▶ _Aim of the exercise_: Set down every entry word for word. Omit the pictures.
----- The records
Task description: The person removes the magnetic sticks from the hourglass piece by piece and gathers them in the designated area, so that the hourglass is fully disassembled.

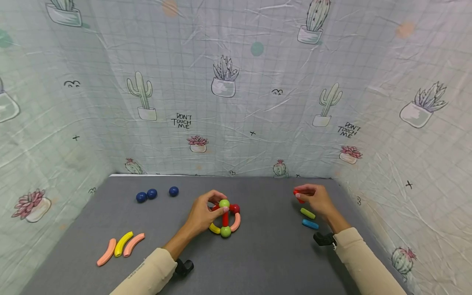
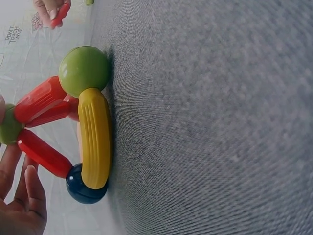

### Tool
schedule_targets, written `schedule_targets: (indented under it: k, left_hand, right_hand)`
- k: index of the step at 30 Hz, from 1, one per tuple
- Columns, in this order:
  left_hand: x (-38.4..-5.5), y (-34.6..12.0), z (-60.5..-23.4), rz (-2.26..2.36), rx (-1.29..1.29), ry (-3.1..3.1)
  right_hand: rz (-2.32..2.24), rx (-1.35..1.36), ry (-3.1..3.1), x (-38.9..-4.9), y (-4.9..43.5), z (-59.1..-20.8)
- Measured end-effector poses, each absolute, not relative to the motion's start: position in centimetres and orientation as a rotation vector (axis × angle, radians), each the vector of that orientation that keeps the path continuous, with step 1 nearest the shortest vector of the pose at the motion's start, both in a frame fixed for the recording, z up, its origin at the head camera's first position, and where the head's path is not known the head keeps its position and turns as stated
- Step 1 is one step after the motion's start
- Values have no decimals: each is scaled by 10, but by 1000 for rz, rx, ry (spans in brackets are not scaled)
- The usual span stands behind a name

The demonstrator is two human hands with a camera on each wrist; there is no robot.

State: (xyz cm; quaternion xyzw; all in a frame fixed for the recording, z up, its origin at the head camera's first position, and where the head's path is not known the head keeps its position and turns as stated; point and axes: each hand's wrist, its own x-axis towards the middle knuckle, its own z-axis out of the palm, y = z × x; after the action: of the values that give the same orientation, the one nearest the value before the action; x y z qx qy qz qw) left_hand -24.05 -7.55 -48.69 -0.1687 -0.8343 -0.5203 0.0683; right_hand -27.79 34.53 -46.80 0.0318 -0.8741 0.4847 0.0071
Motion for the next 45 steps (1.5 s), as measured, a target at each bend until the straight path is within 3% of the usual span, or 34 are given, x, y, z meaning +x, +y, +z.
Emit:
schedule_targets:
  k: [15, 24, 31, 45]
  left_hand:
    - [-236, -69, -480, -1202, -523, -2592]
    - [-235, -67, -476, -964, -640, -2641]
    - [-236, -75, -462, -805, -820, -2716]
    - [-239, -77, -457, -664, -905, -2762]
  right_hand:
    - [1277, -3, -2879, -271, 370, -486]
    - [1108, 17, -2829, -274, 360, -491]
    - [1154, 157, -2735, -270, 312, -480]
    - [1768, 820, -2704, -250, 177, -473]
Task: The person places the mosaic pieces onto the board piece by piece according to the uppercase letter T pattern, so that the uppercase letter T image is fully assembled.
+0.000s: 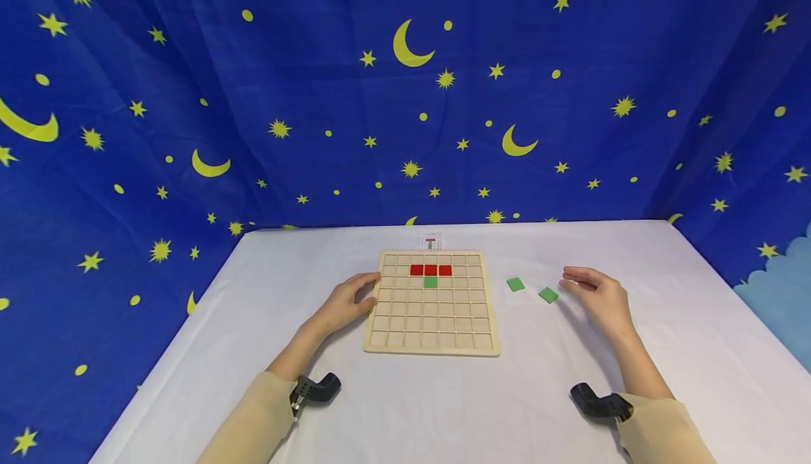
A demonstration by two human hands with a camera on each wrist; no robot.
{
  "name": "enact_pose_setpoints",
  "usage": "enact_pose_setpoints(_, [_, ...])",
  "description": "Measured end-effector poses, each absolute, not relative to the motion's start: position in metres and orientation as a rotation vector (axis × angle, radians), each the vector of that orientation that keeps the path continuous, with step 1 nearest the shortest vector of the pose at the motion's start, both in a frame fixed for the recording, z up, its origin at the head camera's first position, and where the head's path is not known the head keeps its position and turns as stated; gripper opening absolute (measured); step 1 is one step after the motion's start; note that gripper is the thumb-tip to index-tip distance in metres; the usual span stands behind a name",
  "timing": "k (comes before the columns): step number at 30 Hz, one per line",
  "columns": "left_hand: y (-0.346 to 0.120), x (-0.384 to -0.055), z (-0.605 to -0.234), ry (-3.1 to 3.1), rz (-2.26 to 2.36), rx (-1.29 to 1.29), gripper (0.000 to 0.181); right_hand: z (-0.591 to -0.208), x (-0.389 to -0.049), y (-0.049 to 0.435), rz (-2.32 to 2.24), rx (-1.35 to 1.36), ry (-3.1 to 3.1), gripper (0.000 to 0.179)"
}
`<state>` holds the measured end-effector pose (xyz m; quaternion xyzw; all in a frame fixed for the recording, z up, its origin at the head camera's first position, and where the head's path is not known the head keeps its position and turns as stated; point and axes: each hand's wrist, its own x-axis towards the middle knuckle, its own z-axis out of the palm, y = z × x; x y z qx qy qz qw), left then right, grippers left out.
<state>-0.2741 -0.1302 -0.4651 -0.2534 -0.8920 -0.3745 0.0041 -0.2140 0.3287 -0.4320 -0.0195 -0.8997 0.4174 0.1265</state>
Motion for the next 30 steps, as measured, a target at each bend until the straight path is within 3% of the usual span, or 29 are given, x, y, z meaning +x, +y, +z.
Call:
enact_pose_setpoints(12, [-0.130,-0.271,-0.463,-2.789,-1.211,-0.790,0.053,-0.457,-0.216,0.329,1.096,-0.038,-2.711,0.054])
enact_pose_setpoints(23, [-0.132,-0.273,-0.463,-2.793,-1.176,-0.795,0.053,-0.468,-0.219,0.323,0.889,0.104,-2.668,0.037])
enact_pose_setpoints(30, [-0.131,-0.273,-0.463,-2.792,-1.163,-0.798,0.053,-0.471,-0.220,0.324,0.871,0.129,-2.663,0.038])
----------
▶ _Answer area_:
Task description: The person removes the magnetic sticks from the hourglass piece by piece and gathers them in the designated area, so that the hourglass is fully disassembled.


### Tool
schedule_targets, written `schedule_targets: (indented under it: k, left_hand, right_hand)`
- k: index of the step at 30 Hz, from 1, one per tuple
- Columns, in this order:
  left_hand: x (-38.4..-5.5), y (-34.6..12.0), z (-60.5..-23.4), rz (-2.26..2.36), rx (-1.29..1.29), ry (-3.1..3.1)
  right_hand: rz (-2.32..2.24), rx (-1.35..1.36), ry (-3.1..3.1), x (-38.9..-4.9), y (-4.9..43.5), z (-59.1..-20.8)
- Measured end-effector poses, each absolute, not relative to the motion's start: position in centimetres and orientation as a rotation vector (axis × angle, radians), each the vector of that orientation that keeps the path continuous, with step 1 nearest the shortest vector of the pose at the motion's start, both in a frame fixed for the recording, z up, its origin at the head camera's first position, and where the head's path is not known the head keeps its position and turns as stated
- Step 1 is one step after the motion's start
- Values have no decimals: each is scaled by 10, but by 1000 for rz, rx, ry (spans in brackets are not scaled)
- The usual span stands behind a name

The demonstrator is two human hands with a camera on each wrist; there is no robot.

State: (xyz cm; quaternion xyzw; all in a frame fixed for the recording, z up, its origin at the head camera's first position, and where the head's path is not known the head keeps its position and turns as stated; point and axes: each hand's wrist, its own x-axis towards the middle knuckle, its own z-axis out of the palm, y = z × x; after the action: of the values that give the same orientation, the one nearest the value before the action; x y z qx qy qz qw) left_hand -24.05 -7.55 -48.69 -0.1687 -0.8343 -0.5203 0.0683; right_hand -27.79 34.53 -46.80 0.0318 -0.8741 0.4847 0.0071
Motion for the next 45 steps (1.5 s), as measured, a target at each bend until the straight path is within 3% of the usual span, or 34 are given, x, y, z meaning +x, +y, +z.
Emit:
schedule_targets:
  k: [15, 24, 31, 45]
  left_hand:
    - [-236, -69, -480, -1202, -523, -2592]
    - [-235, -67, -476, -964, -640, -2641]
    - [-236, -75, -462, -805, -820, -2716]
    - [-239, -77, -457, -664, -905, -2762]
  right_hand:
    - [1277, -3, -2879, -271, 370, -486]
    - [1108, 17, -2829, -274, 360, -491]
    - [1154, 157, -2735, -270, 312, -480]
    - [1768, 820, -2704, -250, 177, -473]
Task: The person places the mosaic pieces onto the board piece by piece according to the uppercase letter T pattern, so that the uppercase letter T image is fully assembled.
+0.000s: 
A demonstration by two human hands with a camera on each wrist; no robot.
{
  "name": "enact_pose_setpoints",
  "usage": "enact_pose_setpoints(_, [_, ...])",
  "description": "Measured end-effector poses, each absolute, not relative to the motion's start: position in metres and orientation as a rotation vector (axis × angle, radians), each the vector of that orientation that keeps the path continuous, with step 1 nearest the shortest vector of the pose at the motion's start, both in a frame fixed for the recording, z up, its origin at the head camera's first position, and where the head's path is not known the head keeps its position and turns as stated; gripper opening absolute (measured); step 1 is one step after the motion's start; note that gripper is the thumb-tip to index-tip distance in metres; the usual span stands behind a name",
  "timing": "k (comes before the columns): step number at 30 Hz, one per line",
  "columns": "left_hand: y (-0.346 to 0.120), x (-0.384 to -0.055), z (-0.605 to -0.234), ry (-3.1 to 3.1), rz (-2.26 to 2.36), rx (-1.29 to 1.29), gripper (0.000 to 0.181); right_hand: z (-0.591 to -0.208), x (-0.389 to -0.049), y (-0.049 to 0.435), rz (-2.32 to 2.24), rx (-1.35 to 1.36), ry (-3.1 to 3.1), gripper (0.000 to 0.179)"
}
`<state>` holds the measured end-effector pose (xyz m; quaternion xyzw; all in a frame fixed for the recording, z up, its origin at the head camera's first position, and where the head's path is not known the head keeps its position and turns as stated; point and axes: each hand's wrist, its own x-axis towards the middle knuckle, its own z-axis out of the palm, y = z × x; x y z qx qy qz qw), left then right, grippers left out.
<state>-0.2741 -0.1302 -0.4651 -0.2534 -0.8920 -0.3745 0.0041 -0.2140 0.3287 -0.4320 -0.0195 -0.8997 0.4174 0.1265</state>
Motion for the next 30 steps, as measured, a target at each bend until the straight path is within 3% of the usual span, or 29 are given, x, y, z meaning +x, +y, +z.
Call:
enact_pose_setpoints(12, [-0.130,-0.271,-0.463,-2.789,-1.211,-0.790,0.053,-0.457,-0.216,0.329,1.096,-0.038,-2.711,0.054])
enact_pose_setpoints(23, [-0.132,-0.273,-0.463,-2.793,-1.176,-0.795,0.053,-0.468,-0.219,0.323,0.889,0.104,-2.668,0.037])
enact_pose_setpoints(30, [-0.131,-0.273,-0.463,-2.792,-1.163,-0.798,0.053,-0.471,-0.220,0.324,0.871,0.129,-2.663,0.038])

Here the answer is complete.